(NEW YORK) — President Donald Trump’s tariffs are costing Jeep maker Stellantis hundreds of millions of dollars, the company said Monday.
The giant carmaker expects to have suffered nearly $350 million in losses over the first half of 2025 due to direct tariff payments as well as a loss of planned production on account of the company’s response to the policy, preliminary data showed.
In all, the company expects to have lost as much as $2.7 billion over the first half of 2025 as a result of costly efforts to improve profitability and tariff-related expenses. The losses also include compliance charges with Trump’s suspension of financial penalties tied to fuel emissions standards.
Sales in North America plummeted by one-quarter over a three month period ending in June, when compared to the same period a year earlier. The steep decline owed in part to the “reduced manufacture and shipments of imported vehicles, most impacted by tariffs,” Stellantis said.
Tariffs of 25% on vehicles imported into the United States went into effect on April 2. The auto tariffs, which apply to cars and auto parts, threaten to raise costs for carmakers that often oversee an intricate supply chain snaked between the U.S., Mexico, Canada and beyond.
In a memo in March, the White House touted auto tariffs as a means of bolstering domestic car manufacturers and protecting an industry viewed as important to U.S. national security.
The policy, the White House said, will “protect and strengthen the U.S. automotive sector.”
A day after the tariffs took effect, Stellantis announced it would temporarily pause production at two plants: one in Windsor, Canada, and another in Toluca, Mexico. As a result, the company laid off 900 employees across several U.S. facilities in Michigan and Indiana.
Weeks later, Trump eased the auto tariffs, saying the levies would not stack on top of other sector-specific tariffs, such as those on steel and aluminum.
Still, tariffs appear to have weighed on Stellantis over the first half of this year. A press announcement of preliminary earnings data on Monday mentioned the tariff policy six times.

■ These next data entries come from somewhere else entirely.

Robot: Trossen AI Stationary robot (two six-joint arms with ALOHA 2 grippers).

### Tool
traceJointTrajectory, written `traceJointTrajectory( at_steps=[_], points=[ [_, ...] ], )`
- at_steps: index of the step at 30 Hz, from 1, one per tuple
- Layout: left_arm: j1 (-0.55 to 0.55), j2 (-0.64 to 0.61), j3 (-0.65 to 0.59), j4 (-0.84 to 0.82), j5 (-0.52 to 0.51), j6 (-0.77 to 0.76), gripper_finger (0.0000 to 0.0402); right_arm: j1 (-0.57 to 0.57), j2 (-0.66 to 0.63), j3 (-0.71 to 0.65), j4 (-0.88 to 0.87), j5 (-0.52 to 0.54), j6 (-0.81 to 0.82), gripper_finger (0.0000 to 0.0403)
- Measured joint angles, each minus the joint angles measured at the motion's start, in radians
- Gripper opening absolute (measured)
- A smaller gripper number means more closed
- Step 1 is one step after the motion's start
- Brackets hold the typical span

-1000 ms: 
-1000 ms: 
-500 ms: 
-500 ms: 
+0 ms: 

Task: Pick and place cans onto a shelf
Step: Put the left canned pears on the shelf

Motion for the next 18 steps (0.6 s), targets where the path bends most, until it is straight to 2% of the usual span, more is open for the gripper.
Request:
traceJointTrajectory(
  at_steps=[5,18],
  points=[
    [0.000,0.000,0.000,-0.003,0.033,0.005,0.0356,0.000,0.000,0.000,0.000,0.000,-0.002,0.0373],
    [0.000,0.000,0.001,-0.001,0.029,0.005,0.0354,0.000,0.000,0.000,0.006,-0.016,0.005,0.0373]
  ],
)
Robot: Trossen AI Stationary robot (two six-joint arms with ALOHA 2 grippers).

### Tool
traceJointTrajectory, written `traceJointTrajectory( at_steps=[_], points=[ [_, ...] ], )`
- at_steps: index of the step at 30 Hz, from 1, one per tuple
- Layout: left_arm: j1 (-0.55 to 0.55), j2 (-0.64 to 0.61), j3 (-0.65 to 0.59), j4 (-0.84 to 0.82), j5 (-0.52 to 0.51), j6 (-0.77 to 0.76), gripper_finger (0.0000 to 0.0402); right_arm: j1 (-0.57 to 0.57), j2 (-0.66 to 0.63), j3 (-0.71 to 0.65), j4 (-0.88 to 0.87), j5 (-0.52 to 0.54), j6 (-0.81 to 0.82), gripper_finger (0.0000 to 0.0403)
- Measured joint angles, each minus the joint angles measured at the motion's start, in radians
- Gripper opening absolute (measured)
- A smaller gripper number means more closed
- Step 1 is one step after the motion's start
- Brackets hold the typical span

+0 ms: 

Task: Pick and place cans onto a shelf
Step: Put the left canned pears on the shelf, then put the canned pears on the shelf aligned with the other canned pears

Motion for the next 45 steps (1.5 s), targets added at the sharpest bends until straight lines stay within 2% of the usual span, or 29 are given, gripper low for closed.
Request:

The preliminary figures arrived without company guidance, which Stellantis paused on April 30. The company released the preliminary data in an effort to address the gap between the consensus forecast among analysts and the company’s performance, Stellantis said.
The company had already anticipated challenges this year as it adjusted offerings, slashed U.S. inventory and sought to mend relationships with car dealers.
CEO Antonio Filosa took the helm of the company last month. In a statement on LinkedIn, he issued a company motto attributed to a previous CEO Sergio Marchionne, saying, “Mediocrity is not worth the trip.”